Tuesday, December 19, 2006

Nighttime In Modesto

I returned to Modesto for the first time since the Satanis....I mean, Stanislaus County Fair last August, in 610SP, a nice 172SP out of San Carlos. I thought I'd kill several birds with one stone by stopping at Palo Alto on my way back to San Carlos.

Things went well! I took off from SQL with a left crosswind departure off of runway 12, and proceeded over the mountains. I decided I really wanted to try to fly headings that I'd precalculated and not rely on the GPS, as much as possible. Once I got clear of Sunol Golf Course, my first waypoint, I tuned the VOR to Modesto, and went straight for it. Well...almost. Turns out hills are kind of scary at night, and even though I was at 5500 feet, and knew for a fact that I was not anywhere near any of the hills, I still kind of veered around the hills.

My landing in Modesto was good; I did need the GPS to track my distance from the airport on my way in, though, since either there was no DME or I couldn't figure out where it was. One mystery yet to be solved. I taxied back and took off on a straight out departure, and this time at 4500 feet decided I would fly directly to Sunol (using the GPS). I looked at my chart and saw that the minimum safe altitude was 4200, so I was safe by at least 600 feet including the 300 built into the MSA. So I did it, flew straight to Sunol, uneventfully, and then made for Palo Alto.

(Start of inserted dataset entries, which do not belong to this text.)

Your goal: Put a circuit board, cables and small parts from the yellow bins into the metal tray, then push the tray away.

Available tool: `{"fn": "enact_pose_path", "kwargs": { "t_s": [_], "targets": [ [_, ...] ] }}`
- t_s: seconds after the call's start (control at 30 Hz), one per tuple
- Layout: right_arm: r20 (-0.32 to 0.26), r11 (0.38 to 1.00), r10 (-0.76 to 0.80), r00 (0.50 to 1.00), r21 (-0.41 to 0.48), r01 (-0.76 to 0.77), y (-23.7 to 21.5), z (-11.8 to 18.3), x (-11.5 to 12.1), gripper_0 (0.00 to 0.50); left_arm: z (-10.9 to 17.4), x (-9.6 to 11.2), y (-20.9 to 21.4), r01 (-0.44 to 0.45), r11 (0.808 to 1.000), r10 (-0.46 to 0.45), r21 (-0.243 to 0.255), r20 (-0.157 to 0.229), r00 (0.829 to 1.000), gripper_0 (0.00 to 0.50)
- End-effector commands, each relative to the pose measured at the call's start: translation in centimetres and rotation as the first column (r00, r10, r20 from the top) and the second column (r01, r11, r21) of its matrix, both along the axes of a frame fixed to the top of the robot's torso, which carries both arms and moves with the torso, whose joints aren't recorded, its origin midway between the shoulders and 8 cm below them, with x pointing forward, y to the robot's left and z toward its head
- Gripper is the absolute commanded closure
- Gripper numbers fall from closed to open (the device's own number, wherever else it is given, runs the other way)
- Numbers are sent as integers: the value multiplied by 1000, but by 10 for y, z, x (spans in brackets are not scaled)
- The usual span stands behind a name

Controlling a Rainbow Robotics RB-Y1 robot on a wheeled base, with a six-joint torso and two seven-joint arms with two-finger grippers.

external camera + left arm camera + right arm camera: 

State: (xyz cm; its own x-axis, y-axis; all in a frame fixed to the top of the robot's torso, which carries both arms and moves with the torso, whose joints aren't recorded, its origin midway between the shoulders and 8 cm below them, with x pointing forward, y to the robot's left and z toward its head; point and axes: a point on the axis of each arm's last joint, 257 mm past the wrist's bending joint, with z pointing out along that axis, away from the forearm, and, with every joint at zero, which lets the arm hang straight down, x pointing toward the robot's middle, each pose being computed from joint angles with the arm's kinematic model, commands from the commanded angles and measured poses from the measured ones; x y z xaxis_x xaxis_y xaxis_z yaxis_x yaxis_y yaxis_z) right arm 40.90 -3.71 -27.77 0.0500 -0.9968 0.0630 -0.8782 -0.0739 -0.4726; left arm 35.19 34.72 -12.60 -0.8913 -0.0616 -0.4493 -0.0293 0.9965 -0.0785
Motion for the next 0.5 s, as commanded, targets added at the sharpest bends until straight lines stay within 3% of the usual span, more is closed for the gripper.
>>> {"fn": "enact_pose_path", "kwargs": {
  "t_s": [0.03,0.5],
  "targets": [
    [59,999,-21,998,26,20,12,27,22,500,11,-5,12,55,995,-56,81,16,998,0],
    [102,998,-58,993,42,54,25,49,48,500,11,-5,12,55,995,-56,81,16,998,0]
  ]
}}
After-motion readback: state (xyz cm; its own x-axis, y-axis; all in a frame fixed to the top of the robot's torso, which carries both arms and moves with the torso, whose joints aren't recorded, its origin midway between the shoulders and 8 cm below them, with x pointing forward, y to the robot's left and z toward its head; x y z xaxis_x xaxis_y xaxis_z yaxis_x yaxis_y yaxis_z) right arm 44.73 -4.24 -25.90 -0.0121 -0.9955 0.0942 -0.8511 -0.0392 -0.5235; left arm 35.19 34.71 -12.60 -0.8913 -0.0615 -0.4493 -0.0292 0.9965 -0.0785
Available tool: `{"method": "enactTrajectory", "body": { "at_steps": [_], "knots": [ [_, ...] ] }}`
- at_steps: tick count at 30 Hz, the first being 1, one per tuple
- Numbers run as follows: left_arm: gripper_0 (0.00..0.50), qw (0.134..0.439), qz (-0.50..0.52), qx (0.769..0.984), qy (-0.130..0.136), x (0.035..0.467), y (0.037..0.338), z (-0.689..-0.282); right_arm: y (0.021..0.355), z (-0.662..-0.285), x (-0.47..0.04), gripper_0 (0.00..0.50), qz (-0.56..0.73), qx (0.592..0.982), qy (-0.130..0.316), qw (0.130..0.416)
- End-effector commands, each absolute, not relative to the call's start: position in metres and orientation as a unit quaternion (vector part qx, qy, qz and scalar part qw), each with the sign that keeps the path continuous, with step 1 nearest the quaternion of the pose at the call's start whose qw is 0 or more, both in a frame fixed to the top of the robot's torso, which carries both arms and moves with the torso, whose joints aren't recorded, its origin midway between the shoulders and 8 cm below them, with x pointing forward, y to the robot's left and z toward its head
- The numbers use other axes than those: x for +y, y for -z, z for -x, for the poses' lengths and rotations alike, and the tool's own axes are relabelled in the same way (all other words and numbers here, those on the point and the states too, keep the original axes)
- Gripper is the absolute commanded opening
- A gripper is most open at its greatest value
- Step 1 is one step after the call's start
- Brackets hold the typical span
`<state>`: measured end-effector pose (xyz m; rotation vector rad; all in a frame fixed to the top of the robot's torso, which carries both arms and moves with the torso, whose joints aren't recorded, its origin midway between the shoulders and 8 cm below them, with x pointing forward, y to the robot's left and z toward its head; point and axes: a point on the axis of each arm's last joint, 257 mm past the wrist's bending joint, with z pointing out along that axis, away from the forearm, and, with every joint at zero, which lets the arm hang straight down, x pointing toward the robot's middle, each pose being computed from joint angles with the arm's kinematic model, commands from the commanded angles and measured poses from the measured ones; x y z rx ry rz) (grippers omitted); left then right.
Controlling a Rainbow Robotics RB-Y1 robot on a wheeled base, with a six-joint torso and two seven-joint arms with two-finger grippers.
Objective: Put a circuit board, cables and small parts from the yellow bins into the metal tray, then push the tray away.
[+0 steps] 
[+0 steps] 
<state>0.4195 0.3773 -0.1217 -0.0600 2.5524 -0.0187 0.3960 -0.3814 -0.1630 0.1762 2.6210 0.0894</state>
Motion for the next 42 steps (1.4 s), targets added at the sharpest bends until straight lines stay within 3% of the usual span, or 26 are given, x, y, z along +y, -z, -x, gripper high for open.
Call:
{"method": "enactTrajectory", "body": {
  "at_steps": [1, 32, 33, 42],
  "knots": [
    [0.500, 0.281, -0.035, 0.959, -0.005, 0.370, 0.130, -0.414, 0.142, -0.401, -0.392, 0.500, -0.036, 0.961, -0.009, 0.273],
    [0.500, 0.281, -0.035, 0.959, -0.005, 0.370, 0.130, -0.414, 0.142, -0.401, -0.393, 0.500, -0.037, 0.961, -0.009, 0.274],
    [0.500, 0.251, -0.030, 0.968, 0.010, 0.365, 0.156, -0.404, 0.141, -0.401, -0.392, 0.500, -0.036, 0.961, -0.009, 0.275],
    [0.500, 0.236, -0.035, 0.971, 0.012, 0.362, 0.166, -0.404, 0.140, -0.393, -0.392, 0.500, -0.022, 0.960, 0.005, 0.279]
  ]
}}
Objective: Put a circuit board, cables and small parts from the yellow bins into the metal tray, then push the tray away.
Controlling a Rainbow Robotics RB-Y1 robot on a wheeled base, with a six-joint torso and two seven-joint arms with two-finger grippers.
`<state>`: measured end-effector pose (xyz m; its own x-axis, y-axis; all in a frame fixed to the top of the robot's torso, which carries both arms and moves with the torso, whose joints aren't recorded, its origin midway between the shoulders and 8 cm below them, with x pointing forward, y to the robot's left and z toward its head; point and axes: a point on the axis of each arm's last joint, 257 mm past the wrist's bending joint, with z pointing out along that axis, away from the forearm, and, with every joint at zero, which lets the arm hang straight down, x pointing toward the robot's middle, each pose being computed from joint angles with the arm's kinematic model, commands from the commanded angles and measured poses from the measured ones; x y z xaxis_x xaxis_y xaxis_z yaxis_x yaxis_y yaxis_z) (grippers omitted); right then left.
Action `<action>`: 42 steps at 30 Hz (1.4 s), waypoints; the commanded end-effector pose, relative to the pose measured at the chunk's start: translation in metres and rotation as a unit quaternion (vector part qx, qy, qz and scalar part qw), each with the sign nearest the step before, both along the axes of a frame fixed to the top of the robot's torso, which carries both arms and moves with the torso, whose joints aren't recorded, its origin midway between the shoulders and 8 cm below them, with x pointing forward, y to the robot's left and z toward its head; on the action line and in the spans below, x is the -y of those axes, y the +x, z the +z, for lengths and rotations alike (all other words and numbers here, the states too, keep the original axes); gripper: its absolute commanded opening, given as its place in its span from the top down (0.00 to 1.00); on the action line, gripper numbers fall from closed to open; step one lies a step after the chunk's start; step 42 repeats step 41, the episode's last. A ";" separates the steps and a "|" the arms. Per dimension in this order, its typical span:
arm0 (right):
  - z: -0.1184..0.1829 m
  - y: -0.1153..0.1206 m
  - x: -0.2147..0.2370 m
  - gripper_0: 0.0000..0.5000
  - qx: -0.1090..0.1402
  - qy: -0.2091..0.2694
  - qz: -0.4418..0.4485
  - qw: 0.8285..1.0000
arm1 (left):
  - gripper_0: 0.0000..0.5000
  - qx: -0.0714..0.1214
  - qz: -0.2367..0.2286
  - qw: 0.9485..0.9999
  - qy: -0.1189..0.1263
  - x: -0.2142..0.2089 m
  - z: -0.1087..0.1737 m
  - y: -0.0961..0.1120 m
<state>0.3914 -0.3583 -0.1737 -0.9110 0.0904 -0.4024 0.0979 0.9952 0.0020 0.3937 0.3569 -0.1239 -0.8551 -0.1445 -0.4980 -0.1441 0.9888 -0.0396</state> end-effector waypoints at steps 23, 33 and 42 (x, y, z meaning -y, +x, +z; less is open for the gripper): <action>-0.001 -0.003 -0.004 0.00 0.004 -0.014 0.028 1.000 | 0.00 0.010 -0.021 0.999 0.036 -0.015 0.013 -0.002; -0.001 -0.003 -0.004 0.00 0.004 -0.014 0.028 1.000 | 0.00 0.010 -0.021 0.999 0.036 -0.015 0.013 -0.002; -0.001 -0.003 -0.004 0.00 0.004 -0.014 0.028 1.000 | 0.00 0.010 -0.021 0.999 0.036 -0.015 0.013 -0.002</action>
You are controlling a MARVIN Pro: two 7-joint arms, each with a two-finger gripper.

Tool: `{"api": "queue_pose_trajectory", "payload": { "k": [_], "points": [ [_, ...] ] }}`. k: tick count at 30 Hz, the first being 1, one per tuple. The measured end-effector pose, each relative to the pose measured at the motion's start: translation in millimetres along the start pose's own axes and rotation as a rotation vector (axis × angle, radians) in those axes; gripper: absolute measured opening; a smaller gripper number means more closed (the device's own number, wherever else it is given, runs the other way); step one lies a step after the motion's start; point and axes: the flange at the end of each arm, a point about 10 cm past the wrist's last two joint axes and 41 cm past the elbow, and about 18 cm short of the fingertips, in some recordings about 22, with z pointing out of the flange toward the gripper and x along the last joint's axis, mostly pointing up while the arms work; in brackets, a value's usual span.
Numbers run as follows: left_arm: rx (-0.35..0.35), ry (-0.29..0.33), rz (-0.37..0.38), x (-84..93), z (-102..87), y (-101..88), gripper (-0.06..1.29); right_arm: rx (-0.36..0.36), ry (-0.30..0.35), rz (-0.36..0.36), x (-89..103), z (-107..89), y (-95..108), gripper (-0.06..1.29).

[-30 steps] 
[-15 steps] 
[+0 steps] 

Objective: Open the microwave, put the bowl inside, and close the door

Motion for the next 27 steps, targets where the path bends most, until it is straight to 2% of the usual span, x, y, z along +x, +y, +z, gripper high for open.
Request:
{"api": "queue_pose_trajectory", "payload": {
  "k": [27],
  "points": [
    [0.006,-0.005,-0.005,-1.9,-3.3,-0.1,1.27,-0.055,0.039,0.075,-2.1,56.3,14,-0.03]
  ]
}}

That landing was pretty crunchy. Nothing too bad, I just hit a little hard. No bouncing, though, so it couldn't have been too bad. I taxied back and made straight out for San Carlos, where I got a straight-in for 30. Decent landing there.

So, I'm now night current for 90 more days, I've added some cross country time to my total, and I think I've bumped my Cessna 172 currency as well. A good night!

2 comments:

Colin said...

I'm not a CFI, but I keep more than 600ft between me and any sort of terrain feature. There are 200ft towers that don't need to be reported as obstacles, so you are down to 400ft. An altimeter error can put you down to 300ft, and then a slight downdraft...

I guess it would depend on the winds. If you can measure those onboard and they are less to 10kts, then I would feel okay, but I don't know why you wouldn't climb another 2k (4min) and cruise over at 6500.

MKT said...

Hi Colin -- Thanks for the comment. I did not mean to say that I was 600 feet over terrain; that would make me pretty uncomfortable too. What I meant was that even if I were way off course, I would still have at least 600 feet over the highest point anywhere in the sector. Realistically the highest terrain I went over was probably in the neighborhood of 2200 feet. I am just THAT paranoid.

Climbing the extra 2000 feet is just unnecessary and I'd have to begin my descent pretty much immediately to get under SFO Class B anyway.